• Task: The pictures get left out, but everything else in the listing below must be duplicated exactly.

• Data provided:
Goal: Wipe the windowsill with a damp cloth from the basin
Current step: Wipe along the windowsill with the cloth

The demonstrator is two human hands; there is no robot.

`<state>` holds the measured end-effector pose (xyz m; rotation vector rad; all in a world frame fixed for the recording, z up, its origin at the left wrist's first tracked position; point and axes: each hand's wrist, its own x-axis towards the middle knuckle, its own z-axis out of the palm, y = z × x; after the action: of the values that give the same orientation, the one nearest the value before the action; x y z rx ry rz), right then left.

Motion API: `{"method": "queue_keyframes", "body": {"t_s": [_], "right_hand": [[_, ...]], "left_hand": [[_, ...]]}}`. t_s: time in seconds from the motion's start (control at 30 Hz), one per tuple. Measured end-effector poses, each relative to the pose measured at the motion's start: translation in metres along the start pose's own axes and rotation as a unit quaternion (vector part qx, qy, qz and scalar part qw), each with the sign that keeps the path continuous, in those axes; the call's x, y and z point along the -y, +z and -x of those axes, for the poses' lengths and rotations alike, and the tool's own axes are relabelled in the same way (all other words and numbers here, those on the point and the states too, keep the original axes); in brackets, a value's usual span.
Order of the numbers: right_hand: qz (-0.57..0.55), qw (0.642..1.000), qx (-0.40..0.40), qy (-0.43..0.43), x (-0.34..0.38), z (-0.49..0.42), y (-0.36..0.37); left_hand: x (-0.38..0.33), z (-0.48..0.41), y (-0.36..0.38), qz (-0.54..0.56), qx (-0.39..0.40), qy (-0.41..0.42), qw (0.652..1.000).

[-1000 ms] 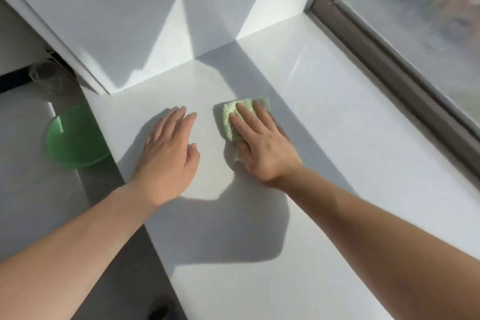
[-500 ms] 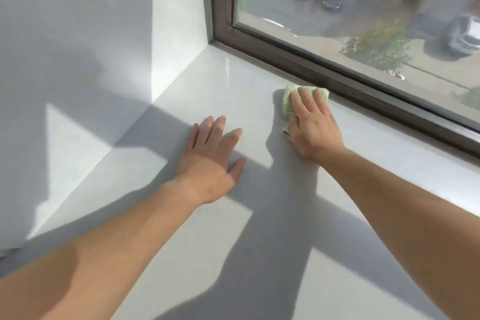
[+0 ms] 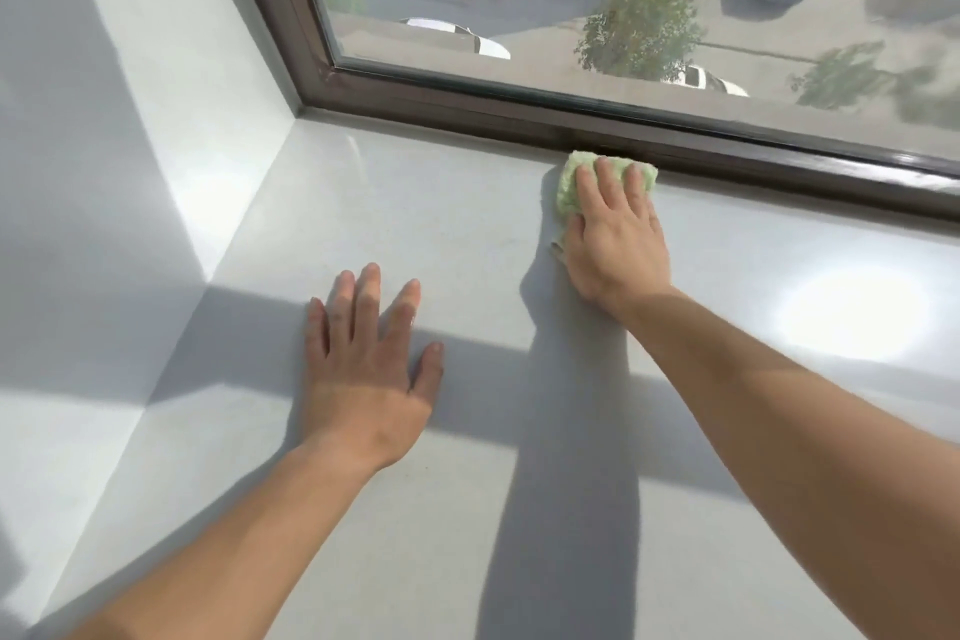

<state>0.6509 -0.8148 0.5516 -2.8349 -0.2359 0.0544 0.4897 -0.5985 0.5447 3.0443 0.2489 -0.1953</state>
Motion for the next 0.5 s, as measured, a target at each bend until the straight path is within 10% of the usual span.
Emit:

• Written response:
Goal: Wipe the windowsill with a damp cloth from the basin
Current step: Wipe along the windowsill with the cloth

The demonstrator is two human hands; there is no robot.

`<state>` holds the measured end-effector pose (xyz m; rotation vector rad; all in a world frame fixed for the recording, z up, its origin at the left wrist's first tracked position; point and axes: each hand's wrist, its own x-axis towards the middle knuckle, its own z-axis out of the palm, y = z × x; after the action: of the values that give the same orientation, the one nearest the value before the action; x y z rx ry rz), right then left.

Motion API: `{"method": "queue_keyframes", "body": {"t_s": [_], "right_hand": [[_, ...]], "left_hand": [[_, ...]]}}`. t_s: time in seconds from the motion's start (control at 30 Hz), one per tuple. Measured end-effector poses, each relative to the pose measured at the motion's start: translation in metres along the start pose's own axes and rotation as a unit quaternion (vector part qx, qy, qz and scalar part qw), each with the sign that keeps the path continuous, in those axes; the call's x, y and z point along the -y, +z and -x of those axes, for the poses' lengths and rotations alike, and the tool's own axes are relabelled in the same way (all other words and numbers here, those on the point and the states too, keep the original axes); in brackets, a value's usual span.
Order of the numbers: right_hand: qz (-0.57..0.55), qw (0.642..1.000), qx (-0.40..0.40), qy (-0.43..0.43), x (-0.34..0.38), z (-0.49..0.42), y (-0.36..0.37); left_hand: x (-0.38..0.33), z (-0.48..0.41), y (-0.36..0.38), qz (-0.54..0.56), qx (-0.39..0.40), qy (-0.41..0.42), qw (0.652..1.000).

[-1000 ms] 
[-500 ms] 
[+0 ms] 

<state>0.6509 -0.8148 0.5516 -2.8349 -0.2359 0.0544 0.4897 -0.5985 0.5447 3.0443 0.2489 -0.1953</state>
Motion for the next 0.5 s, as measured, a target at each bend until the straight path is within 10% of the usual span.
Emit:

What was requested is fully covered by this answer.